God gave the land to the Jews, Israeli diplomat says of disputed West Bank

by Gregory Tomlin |

(REUTERS/Baz Ratner)Israelis carry flags during a march marking Jerusalem Day near Damascus Gate outside Jerusalem's Old City May 17, 2015. Israeli police on horseback confronted dozens of Palestinian protesters who threw stones at the forces protecting thousands of flag-waving Jewish nationalists marching on Sunday on the anniversary of Israel's capture of East Jerusalem in a 1967 war. Israel later annexed the area, making it a part of its capital in a move never recognised internationally.

TEL AVIV (Christian Examiner) – An Israeli diplomat and member of Prime Benjamin Netanyahu's Likud Party has said all of the Jewish state's land – including the disputed West Bank – belongs to Israel, the Israeli newspaper Haaretz has reported.

Deputy Foreign Minister Tzipi Hotovely told new members of the foreign ministry staff in a speech that Israel should no longer speak in veiled terms about possessing the land because God gave it to the Jews.

In her speech, Hotovely – the country's second highest ranking diplomat – quoted a medieval Jewish rabbi, Rashi, who wrote about the creation of the world. In that account, the rabbi suggested:

"For if the nations of the world should say to Israel, 'You are robbers, for you conquered by force the lands of the seven nations [of Canaan],' they will reply, 'The entire earth belongs to the Holy One, blessed be He; He created it (this we learn from the story of the Creation) and gave it to whomever He deemed proper when He wished. He gave it to them, and when He wished, He took it away from them and gave it to us."

According to Hotovely, Israel should be following the same policy today because it is time to "tell the world we're right – and smart."

For if the nations of the world should say to Israel, 'You are robbers, for you conquered by force the lands of the seven nations [of Canaan],' they will reply, 'The entire earth belongs to the Holy One, blessed be He; He created it (this we learn from the story of the Creation) and gave it to whomever He deemed proper when He wished. He gave it to them, and when He wished, He took it away from them and gave it to us.
-Rashi, 11th century Jewish rabbi

Hotovely was a surprise appointment to the new government formed by Netanyahu following his re-election as prime minister. She is an advocate of a one-state solution to the dispute between Palestinians and Israelis. Netanyahu has said a two-state solution is desirable, but currently not possible.

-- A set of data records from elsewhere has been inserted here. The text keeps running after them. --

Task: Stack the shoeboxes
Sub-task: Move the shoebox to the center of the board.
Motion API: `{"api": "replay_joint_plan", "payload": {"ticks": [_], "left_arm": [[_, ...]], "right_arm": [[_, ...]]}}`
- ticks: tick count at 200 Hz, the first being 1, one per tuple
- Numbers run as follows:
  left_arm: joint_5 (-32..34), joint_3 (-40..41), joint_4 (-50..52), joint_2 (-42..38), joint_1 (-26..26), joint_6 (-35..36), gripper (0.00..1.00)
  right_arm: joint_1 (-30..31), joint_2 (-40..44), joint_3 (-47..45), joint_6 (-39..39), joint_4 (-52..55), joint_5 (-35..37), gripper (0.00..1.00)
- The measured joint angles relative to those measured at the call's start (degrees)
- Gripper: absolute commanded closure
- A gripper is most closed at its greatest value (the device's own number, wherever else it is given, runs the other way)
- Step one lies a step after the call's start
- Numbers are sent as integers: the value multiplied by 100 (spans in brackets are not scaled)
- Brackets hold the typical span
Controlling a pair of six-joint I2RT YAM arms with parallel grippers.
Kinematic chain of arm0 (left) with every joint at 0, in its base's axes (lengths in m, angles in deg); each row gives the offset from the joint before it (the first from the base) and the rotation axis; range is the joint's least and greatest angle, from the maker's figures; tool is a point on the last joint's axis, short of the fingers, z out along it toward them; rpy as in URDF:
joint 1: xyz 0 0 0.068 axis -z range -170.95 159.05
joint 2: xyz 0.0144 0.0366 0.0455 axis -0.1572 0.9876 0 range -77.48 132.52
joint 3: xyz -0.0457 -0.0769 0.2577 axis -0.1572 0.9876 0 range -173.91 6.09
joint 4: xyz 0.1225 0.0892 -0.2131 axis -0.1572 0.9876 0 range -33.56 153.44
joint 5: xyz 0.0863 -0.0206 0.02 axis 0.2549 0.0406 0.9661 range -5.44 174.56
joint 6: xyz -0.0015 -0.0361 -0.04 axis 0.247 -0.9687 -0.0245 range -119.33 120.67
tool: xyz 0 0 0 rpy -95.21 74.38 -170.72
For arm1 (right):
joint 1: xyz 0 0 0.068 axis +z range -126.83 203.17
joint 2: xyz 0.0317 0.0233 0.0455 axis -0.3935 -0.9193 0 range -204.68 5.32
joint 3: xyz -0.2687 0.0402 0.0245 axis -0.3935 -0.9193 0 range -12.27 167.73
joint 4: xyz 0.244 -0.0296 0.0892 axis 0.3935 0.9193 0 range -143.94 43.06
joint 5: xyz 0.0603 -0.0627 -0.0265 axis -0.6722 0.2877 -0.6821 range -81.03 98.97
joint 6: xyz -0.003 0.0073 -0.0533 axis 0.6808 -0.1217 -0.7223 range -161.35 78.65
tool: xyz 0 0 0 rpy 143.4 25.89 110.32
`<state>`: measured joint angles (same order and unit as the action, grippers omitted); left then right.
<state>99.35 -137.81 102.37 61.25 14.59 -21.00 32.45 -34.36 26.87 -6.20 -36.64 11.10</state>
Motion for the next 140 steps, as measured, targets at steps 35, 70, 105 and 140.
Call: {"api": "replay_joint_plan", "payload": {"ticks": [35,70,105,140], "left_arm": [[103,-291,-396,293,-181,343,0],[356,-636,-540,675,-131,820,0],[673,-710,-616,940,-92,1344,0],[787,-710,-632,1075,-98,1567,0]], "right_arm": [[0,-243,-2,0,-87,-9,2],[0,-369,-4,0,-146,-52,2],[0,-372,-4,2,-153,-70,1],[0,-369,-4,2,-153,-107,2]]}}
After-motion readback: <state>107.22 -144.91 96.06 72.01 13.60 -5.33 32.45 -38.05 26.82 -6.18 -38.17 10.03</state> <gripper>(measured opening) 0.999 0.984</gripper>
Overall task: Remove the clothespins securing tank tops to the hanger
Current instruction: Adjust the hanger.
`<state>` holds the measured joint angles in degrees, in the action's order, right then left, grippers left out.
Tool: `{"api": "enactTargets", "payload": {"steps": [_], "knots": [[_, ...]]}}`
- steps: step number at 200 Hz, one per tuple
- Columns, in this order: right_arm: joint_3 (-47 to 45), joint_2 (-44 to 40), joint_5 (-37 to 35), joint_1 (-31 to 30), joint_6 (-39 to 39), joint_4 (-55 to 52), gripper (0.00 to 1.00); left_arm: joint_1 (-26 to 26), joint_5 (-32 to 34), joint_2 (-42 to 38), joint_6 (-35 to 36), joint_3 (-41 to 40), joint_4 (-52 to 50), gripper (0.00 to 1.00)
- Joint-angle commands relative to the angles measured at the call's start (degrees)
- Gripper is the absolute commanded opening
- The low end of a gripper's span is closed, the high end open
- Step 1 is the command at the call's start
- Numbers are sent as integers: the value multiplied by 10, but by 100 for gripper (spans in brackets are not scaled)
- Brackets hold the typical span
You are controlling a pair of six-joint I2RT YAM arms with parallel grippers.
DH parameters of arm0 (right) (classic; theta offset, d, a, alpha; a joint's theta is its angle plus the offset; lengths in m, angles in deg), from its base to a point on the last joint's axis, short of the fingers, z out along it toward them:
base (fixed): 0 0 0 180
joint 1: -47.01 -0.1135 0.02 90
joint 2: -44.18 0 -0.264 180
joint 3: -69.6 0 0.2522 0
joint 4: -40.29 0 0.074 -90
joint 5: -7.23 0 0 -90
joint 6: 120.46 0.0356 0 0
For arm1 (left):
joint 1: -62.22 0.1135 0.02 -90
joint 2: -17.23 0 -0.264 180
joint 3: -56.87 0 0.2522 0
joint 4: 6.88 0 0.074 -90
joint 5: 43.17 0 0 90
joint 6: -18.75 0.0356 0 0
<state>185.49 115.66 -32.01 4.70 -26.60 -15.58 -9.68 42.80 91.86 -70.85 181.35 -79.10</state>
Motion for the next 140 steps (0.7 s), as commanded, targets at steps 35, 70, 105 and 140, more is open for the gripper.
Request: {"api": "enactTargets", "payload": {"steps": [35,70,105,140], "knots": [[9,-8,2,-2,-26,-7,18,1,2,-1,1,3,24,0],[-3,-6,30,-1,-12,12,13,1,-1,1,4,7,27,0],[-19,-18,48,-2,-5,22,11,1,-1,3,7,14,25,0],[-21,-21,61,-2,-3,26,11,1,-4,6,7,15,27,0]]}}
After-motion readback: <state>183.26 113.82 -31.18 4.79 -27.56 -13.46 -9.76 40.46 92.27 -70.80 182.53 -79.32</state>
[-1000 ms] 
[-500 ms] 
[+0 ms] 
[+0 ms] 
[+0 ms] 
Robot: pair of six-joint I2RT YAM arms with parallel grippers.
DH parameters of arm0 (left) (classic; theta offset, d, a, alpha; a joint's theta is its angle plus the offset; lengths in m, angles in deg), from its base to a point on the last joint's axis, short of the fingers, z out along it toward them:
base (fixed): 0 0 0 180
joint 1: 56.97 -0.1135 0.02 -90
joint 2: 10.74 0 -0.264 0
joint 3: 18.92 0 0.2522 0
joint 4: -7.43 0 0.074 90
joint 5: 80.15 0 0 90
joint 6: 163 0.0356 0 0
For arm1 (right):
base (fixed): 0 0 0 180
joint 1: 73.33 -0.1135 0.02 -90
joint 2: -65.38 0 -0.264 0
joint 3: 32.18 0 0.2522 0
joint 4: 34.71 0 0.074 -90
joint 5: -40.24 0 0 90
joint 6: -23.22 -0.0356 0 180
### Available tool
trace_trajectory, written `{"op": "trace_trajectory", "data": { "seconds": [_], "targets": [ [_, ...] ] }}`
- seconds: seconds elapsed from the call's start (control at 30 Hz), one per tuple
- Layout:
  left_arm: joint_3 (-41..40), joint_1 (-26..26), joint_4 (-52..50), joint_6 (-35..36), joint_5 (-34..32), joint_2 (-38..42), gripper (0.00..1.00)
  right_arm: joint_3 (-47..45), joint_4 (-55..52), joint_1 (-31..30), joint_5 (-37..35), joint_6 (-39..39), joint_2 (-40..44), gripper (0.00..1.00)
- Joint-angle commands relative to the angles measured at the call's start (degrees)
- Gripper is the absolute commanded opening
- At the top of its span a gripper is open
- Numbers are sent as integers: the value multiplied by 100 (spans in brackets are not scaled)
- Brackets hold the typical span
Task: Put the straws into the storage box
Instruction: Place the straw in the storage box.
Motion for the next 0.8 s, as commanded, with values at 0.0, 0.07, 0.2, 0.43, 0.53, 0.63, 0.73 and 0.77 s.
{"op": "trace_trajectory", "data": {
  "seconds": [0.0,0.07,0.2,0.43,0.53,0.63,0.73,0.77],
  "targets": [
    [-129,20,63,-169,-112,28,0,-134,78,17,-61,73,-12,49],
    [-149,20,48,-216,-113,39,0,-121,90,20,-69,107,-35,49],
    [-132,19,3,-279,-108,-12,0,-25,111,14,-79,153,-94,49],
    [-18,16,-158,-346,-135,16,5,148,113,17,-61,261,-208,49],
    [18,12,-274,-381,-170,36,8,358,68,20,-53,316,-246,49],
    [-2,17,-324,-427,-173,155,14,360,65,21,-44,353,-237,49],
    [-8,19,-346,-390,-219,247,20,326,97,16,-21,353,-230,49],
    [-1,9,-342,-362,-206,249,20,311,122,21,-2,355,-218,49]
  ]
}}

Under Hotovely's plan, Israel would annex the West Bank and apply Israeli law to Palestinians, an act that would make them eligible for increased educational opportunities and benefits while preserving a defensible national border. That border would be based not on the United Nations 1947 partition of the land, but on the original British mandate, which granted all of biblical Israel to the modern Jewish state.

It is a plan that has worked before. In the book The Israeli Solution: A One-State Plan for Peace in the Middle East, Jerusalem Post editor and author Caroline Glick argues Israel successfully annexed part of the Golan Heights and applied Israeli law there in 1981. To the Druze people living there, Israel offered the rights of citizenship. The area is now largely peaceful.

Under the plan advocated by Hotovely, Jerusalem would also remain the nation's undivided capital, a pledge also made by Netanyahu.

According to Haaretz, some diplomats were shocked as her comments seem to dislodge Israel from the prime minister's prior statements about an Israeli and Palestinian state, side-by-side, with security assurances for Israel.

But Hotovely may have been seeking to shift the discussion away from borders to the issue of justice and human rights. In her view, and the view of those who advocate a single state, the Palestinians would fare better under Israeli law than under a corrupt Palestinian regime.

"Of course the world understands Israel's security needs, but arguments of ethics and justice will trump security arguments," she said, the Times of Israel reported.

How Hotovely's comments will affect Netanyahu's work abroad remains to be seen. But clearly, the foreign ministry is divided on how to proceed.

Earlier this week, sources close to Netanyahu hinted he was ready to resume negotiations based on the two-state solution and discuss the boundaries of "settlement blocs" in Judea and Samaria (which the Palestinians refer to as their state).